December 01, 2020
Philadelphia bars and restaurants will collectively receive about $10 million in tax relief thanks to efforts by the city's revenue department to offset losses during the COVID-19 pandemic, officials said.
Restaurants and bars will be exempted from the portion of the city's use and occupancy tax tied to indoor dining during the period of Philadelphia's latest coronavirus restrictions, running from Nov. 20 to Jan. 1.
Businesses also will be able to amend their business income receipts tax returns and receive a refund if they feel they overestimated their 2020 estimated payment. It would take businesses six to eight weeks to receive the refunded portion of the estimate.
Finally, the city has pushed back the due date for their $500 refuse fees from Dec. 31 to June 30.
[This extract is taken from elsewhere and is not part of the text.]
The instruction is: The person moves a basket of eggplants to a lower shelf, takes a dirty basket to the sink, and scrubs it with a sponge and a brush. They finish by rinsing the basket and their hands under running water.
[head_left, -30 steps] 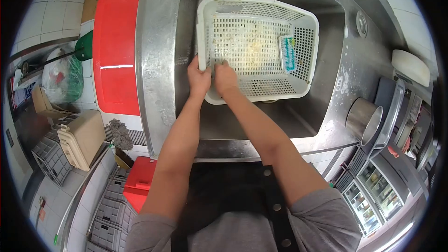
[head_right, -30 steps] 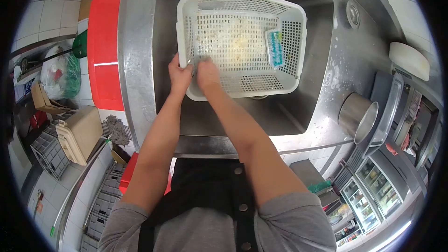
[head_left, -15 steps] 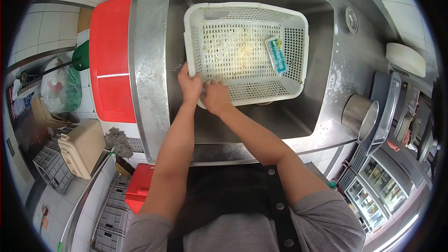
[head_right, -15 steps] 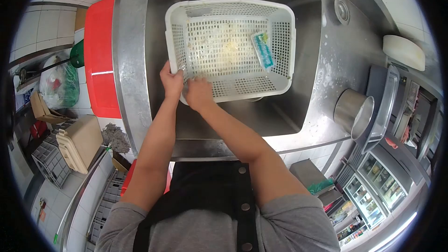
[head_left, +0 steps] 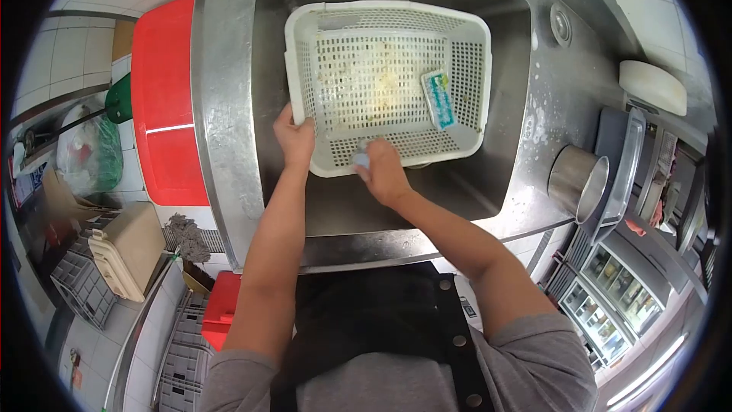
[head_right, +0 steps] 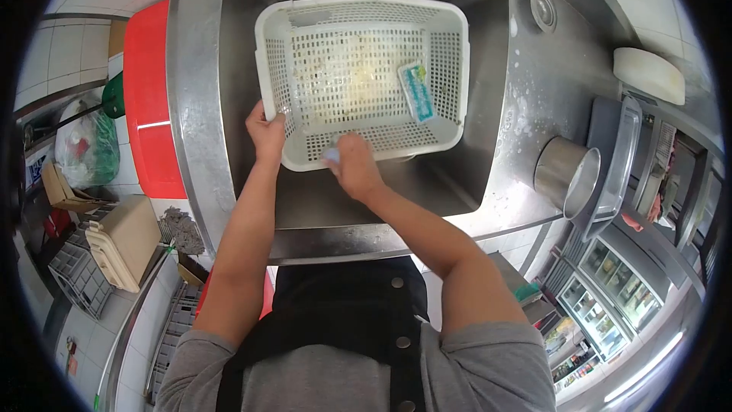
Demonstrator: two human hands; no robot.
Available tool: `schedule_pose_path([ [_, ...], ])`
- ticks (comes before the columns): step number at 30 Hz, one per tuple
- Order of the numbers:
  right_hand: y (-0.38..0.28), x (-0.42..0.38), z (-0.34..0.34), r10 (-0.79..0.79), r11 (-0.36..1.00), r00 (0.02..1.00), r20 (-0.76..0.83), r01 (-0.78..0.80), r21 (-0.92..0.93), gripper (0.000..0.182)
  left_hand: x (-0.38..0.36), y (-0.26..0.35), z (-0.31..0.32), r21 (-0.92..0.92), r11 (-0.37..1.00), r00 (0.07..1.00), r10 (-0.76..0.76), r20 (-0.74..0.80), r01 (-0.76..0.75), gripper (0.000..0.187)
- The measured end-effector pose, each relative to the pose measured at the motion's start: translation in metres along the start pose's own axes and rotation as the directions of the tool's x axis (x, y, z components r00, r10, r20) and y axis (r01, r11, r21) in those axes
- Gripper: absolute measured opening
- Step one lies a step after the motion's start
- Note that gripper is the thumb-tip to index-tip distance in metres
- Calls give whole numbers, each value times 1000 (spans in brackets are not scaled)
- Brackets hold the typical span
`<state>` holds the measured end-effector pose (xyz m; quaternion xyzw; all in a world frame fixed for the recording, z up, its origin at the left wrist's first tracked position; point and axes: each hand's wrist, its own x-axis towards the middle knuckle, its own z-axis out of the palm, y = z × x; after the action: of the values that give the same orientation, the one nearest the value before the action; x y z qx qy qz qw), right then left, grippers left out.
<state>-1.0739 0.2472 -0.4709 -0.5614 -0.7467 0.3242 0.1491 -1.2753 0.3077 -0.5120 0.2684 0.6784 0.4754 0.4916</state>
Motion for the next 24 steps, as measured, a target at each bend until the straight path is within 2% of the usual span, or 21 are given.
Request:
schedule_pose_path([
  [1, 11, 0, -8, 2, 1000, 1000, -8, -2, -1, 20, 2, -1, 0, 0, 1000, 1000, 5, 6, -5, 39],
  [2, 33, -4, -27, -208, 978, 977, 54, 208, 1, 20, 3, -2, 1, -17, 1000, 1000, 19, -17, -20, 39],
  [3, 55, -11, -50, -406, 913, 906, 122, 407, 19, 20, 0, -5, 0, -35, 999, 999, 25, -45, -27, 40],
  [4, 68, -11, -85, -127, 973, 924, 361, 186, -134, 27, 0, -5, 0, -44, 999, 999, 25, -47, -27, 40],
  [5, 120, -21, -101, -27, 981, 907, 420, 106, -165, 45, 2, -3, 1, -25, 999, 998, 37, -50, -39, 33],
  [6, 133, -19, -119, -83, 985, 942, 324, 127, -117, 37, 2, -3, 4, -6, 999, 998, 49, -48, -49, 27],
  [7, 141, -21, -128, 3, 983, 968, 252, 43, -176, 26, 3, -4, 5, -13, 999, 998, 49, -40, -50, 27],
  [9, 130, -25, -119, 29, 976, 975, 218, 19, -215, 21, 6, -7, 4, -12, 999, 999, 33, -36, -33, 40],
  [10, 112, -21, -104, 49, 970, 981, 186, -2, -244, 19, 6, -8, 5, -12, 999, 999, 39, -38, -39, 40],
  [12, 69, -12, -39, -112, 987, 994, 7, 112, -113, 20, 3, -9, 4, 3, 998, 997, 62, -54, -61, 38],
  [13, 39, -1, -12, -51, 998, 995, 88, 53, -23, 22, 0, -10, 3, 7, 998, 996, 62, -57, -62, 38],
  [14, 14, 10, 18, -83, 995, 997, -4, 83, -52, 21, -3, -10, 3, 0, 999, 997, 49, -51, -49, 37],
  [16, -25, 34, 27, 105, 989, 944, 313, -65, -134, 18, -1, -8, 2, 2, 999, 998, 53, -42, -53, 37],
  [17, -21, 36, 24, 103, 990, 945, 309, -66, -128, 18, -3, -9, 2, -10, 999, 998, 40, -46, -40, 36],
  [19, 8, 41, 5, 333, 931, 882, 333, -251, -265, 25, -7, -8, 3, -24, 999, 999, 28, -47, -29, 35],
  [20, 34, 42, -13, 462, 872, 836, 296, -367, -324, 27, -6, -6, 3, -1, 999, 997, 46, -54, -46, 34],
  [22, 101, 27, -57, 545, 767, 778, 313, -312, -560, 31, 0, -3, 4, 8, 997, 995, 78, -64, -78, 33],
  [23, 123, 16, -88, 518, 759, 793, 320, -254, -599, 30, 0, -6, 3, 26, 997, 997, 72, -41, -71, 33],
  [24, 150, 7, -112, 476, 682, 750, 460, 15, -731, 31, 1, -7, 1, 46, 997, 998, 63, -21, -62, 33],
])
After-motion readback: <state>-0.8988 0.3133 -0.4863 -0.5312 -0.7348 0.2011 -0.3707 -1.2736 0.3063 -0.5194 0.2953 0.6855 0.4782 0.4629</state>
"I recognize that none of these changes will be enough to fully overcome the impact of an economic downturn that has hit certain sectors — including restaurants — tremendously," Mayor Jim Kenney said. "But rest assured that within the constraints of the city’s own budget challenges, we are looking for new ways to provide relief. At the same time, we have been advocating endlessly for additional funding from the state and federal governments to provide you with more support, and we’ll continue to do so."
The measures come as the city continues to respond to a surge in COVID-19 cases over the last two months.
Health Commissioner Dr. Thomas Farley reported some positive indicators on Tuesday, building on last week's evidence indicating the surge may be slowing.
The health department reported 601 additional confirmed cases of COVID-19 on Tuesday, bringing the citywide total to 67,025 since the start of the pandemic. Another nine fatalities brought the city's death toll to 1,985.
Over the last week, Philadelphia has averaged 606 new cases per day, down from 894 cases per day over the previous week. The test positivity rate fell to 9.5%, down from 10.6% and 11.7% in the previous two weeks.
"I do have to put in a couple of cautions here," Farley said. "First, there were many fewer tests that were done last week because of the holiday, so that's going to influence the number of positives we're looking at. And it's still too early to say if there was increased spread as a result of the Thanksgiving holiday."
Farley said he is hopeful the city will have a better idea of the impact of Thanksgiving by this weekend.
The greater concerns are that the city continues to see clusters of cases in nursing homes and hospitalizations are rising at a rapid rate.
There currently are 820 patients with COVID-19 being treated at Philadelphia hospitals, up from 788 on Monday and 739 last Friday.
Farley said it is too soon to know whether the recent improvement in case counts will continue. It could be the result of multiple factors, from the city's new restrictions to changes in behavior over the last several weeks.
"It's hard to really connect specific actions with change," Farley said. "It looks like we are seeing some decreases in other parts of the country, and we certainly have all been talking about this for the past few weeks of these increases. It may be that finally all of that talking has gotten people to recognize that yes, we are in a new wave, and the population in general is following our safety precautions. That's just a guess."